だれもが抱える偏見について描いた「ズートピア」が、最後に倒されるべきヴィランを登場させ、勧善懲悪の図式に持ちこんでしまったことは、いまから振り返ってみると少々まずかったのだけれど、「ラーヤと龍の王国」はその問題を軽やかにクリアしている。分断は「だれが悪い」に回収できない問題だ。

ドルーンという煙の怪物が出てくるけど、これはほとんど自然災害か怪獣のような描かれ方をしていて、なんらかの意思を持って王国に攻め入るヴィランと呼べるものではない。クマンドラで起こっている問題は、日常生活のイザコザに還元することもできれば、国際紛争の根源を突いているとも言える。
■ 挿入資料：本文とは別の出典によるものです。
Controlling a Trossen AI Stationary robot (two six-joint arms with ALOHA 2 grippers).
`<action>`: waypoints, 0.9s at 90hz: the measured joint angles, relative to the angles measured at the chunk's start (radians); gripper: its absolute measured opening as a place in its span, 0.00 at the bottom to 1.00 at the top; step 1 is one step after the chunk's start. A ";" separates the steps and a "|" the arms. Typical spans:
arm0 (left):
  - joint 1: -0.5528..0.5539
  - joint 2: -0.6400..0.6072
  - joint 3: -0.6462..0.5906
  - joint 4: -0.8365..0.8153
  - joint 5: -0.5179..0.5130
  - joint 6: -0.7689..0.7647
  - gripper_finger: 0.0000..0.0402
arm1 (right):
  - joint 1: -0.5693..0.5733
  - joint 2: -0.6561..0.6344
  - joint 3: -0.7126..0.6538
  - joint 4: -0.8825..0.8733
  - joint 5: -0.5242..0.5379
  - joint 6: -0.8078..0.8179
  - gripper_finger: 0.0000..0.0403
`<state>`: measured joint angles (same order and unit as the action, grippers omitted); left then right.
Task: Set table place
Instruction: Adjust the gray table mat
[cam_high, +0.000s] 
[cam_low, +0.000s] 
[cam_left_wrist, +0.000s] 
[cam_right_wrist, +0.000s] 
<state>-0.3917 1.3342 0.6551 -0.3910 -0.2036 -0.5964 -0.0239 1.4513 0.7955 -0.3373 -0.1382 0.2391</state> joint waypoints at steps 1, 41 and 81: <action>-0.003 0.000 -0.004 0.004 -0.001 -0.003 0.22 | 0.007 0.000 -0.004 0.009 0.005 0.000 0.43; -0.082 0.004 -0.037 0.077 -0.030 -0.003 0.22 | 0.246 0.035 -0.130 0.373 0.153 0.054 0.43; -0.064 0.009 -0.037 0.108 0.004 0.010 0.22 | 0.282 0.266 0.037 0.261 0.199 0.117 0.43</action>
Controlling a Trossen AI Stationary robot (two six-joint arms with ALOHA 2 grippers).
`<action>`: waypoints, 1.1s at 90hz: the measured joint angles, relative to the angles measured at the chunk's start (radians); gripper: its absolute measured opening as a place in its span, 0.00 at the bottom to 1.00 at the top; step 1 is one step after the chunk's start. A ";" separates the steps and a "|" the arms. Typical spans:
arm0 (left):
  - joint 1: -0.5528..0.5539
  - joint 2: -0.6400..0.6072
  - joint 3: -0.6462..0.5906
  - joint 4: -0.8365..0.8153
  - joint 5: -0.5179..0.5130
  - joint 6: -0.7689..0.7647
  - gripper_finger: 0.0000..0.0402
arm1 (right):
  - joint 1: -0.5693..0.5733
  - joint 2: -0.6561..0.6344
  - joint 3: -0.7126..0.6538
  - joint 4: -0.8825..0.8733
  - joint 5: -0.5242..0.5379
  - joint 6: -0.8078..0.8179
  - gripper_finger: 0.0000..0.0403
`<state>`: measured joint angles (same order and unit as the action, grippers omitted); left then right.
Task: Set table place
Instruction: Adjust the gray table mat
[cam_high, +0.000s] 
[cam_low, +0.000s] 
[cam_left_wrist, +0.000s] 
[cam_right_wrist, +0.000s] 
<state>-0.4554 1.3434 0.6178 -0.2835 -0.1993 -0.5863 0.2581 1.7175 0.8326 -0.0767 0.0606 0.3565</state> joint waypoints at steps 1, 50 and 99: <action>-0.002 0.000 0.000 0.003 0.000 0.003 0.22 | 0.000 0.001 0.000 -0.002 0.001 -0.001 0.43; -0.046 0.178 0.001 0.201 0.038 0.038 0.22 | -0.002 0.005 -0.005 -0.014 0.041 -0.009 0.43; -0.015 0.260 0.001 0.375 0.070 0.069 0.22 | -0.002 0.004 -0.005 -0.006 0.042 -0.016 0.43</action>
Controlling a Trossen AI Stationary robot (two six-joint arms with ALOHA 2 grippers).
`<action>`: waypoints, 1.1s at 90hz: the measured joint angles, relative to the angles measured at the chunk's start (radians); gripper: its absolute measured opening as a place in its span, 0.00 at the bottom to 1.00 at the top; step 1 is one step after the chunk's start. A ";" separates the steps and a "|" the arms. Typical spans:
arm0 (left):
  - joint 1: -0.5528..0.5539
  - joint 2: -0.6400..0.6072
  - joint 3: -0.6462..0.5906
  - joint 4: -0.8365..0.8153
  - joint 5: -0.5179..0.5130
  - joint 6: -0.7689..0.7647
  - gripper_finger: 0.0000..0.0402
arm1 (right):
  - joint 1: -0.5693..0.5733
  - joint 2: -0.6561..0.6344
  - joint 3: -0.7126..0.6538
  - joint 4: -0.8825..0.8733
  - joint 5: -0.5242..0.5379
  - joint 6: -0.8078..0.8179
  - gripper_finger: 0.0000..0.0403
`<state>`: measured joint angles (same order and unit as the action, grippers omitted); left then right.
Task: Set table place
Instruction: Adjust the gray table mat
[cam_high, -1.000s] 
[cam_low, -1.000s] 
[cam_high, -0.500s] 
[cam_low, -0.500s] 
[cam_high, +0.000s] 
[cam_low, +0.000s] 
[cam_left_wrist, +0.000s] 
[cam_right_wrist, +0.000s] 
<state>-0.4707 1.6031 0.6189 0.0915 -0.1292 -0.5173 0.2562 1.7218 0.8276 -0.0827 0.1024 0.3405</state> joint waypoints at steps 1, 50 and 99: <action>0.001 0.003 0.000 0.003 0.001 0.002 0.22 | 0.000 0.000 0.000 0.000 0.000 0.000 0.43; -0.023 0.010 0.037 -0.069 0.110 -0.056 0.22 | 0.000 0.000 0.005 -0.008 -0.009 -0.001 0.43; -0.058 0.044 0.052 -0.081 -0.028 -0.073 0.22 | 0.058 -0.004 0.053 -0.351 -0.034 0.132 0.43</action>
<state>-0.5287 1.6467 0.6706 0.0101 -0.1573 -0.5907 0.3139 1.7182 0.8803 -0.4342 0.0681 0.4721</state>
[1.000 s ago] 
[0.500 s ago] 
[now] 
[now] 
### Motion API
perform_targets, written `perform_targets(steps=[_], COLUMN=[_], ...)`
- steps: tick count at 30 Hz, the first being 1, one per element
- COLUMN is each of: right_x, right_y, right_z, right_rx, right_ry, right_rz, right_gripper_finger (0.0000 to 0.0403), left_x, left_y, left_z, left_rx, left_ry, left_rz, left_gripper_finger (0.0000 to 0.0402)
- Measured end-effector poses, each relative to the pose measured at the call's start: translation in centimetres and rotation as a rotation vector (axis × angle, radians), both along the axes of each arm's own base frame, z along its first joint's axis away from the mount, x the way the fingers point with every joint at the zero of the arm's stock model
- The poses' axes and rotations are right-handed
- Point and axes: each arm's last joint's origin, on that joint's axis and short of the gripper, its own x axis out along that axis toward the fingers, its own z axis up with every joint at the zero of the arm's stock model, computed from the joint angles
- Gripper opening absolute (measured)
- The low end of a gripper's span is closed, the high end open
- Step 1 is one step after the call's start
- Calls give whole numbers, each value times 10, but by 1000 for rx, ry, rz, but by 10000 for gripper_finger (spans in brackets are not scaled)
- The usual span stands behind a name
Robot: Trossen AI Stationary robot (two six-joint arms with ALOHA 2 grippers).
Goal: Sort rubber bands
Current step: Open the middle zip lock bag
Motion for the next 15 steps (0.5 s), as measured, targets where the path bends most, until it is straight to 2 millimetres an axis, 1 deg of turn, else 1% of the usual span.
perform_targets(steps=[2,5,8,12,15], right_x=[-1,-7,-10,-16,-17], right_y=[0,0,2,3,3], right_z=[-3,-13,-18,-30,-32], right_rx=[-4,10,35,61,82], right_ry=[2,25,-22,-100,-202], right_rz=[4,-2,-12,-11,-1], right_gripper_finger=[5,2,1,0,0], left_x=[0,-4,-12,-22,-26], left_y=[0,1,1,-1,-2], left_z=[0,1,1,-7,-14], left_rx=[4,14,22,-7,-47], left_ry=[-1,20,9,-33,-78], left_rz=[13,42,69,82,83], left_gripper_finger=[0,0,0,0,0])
言い換えれば、人類史と共にある戦争の歴史も、ご近所さんとのトラブルや、友人とのケンカと、実は根っこの部分で通じているのだ。だからこそ、この問題は解決が難しいと言えるし、もしかしたら…という希望を見出すこともできる。このテーマを描く上で、ナマーリのキャラ造形は絶妙だった。

正義の反対にあるのはもうひとつの正義だなんて陳腐な考えは避けるべきだ。ラーヤとナマーリにはそれぞれ信念があり、抑えられない憤りや、ちょっとした罪悪感を抱えている。「正義」というと反論を寄せつけない絶対のモノのように聞こえるが、ふたりは迷いながら前に進んでいる。

彼女たちに共通しているのは「世界をもっと良くしたい」という信念だ。そして、みんな何かを失った虚無感でつなぎ止められている。はじめの水晶を手に入れる砂漠のシーケンスは「風の谷のナウシカ」を思わせるディストピア。しかし、全体的に「ガーディアンズ・オブ・ギャラクシー」を連想させる。

冒頭のお父さんとのエピソードは、そのまんま「オーブ」を盗もうとするクイルのイメージと重なるし、旅の途中でならず者たちをリクルートし、同じ「船」で冒険していく様は、まさしく銀河の守護者だ。クライマックスの描写も、もしかして…と思うところがある。

ところで、ディズニープリンセスで「パルクール」の動きを取り入れたアクションはこれが初めてではないだろうか。いよいよヒロインが武闘派であることにケチをつける人も減ってきた。物語のカギを握るキャラはみんな女性で固められているが、かといって敵を「父権制」にしなかったのが良い。

ラーヤやナマーリ、シスーは「女性」というラベルで判断されない。かなりニュートラルな設定になってきた。「アナ雪」で「白馬の王子様」を否定し、「ズートピア」で「かわいいウサギ」の役割を突き返した。「モアナ」はまだまだ「活発な女の子」の面が強調されていたが、ラーヤはその一歩先だと思う。

細かく見れば、ナマーリの母親のくだりはどうなった?など気になる部分はあるし、東南アジアの文化をモチーフにしながら、ビジュアルの面で新しい驚きはなかったな、という落胆はある。個人的にここ数年のCGアニメは表現が頭打ち。4K制作の「トイストーリー4」も、綺麗だな、以外の感想なかったし。